**EXERCISE PROMPT**
Scan the data below. Pull out each line where "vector" occurs.
** Opening DATA PROVIDED block **
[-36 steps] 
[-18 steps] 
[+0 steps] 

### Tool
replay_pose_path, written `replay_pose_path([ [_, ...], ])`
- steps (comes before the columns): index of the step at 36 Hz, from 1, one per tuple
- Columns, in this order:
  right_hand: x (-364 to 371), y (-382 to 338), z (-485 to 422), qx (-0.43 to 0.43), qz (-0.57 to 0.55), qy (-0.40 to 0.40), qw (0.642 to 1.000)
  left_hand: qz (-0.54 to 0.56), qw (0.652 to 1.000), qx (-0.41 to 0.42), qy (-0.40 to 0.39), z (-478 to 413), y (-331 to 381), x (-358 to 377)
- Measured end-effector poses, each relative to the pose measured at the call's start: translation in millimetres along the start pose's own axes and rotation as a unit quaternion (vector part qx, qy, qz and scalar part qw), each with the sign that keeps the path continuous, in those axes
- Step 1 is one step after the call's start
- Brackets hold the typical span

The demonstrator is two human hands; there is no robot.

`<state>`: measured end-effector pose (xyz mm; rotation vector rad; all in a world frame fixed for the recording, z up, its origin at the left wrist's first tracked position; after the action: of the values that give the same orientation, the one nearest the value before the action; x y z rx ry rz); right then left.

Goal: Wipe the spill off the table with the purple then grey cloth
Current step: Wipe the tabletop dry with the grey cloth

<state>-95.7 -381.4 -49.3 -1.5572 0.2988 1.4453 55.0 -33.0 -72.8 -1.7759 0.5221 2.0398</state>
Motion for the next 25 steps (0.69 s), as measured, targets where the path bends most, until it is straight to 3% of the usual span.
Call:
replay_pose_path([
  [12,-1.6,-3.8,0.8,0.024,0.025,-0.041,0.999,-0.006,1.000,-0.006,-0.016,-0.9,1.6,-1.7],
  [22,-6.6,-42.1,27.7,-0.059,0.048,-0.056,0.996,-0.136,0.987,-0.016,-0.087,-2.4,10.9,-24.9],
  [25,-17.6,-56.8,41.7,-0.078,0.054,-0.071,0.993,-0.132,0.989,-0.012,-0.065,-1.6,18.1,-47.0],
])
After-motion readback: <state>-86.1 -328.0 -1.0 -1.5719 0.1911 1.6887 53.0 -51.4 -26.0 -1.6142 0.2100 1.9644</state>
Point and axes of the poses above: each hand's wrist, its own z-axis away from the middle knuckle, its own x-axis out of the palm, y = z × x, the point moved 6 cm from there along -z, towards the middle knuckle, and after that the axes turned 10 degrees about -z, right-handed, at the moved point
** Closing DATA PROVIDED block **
**RESULT FOR THIS TASK**
- Measured end-effector poses, each relative to the pose measured at the call's start: translation in millimetres along the start pose's own axes and rotation as a unit quaternion (vector part qx, qy, qz and scalar part qw), each with the sign that keeps the path continuous, in those axes
`<state>`: measured end-effector pose (xyz mm; rotation vector rad; all in a world frame fixed for the recording, z up, its origin at the left wrist's first tracked position; after the action: of the values that give the same orientation, the one nearest the value before the action; x y z rx ry rz); right then left.

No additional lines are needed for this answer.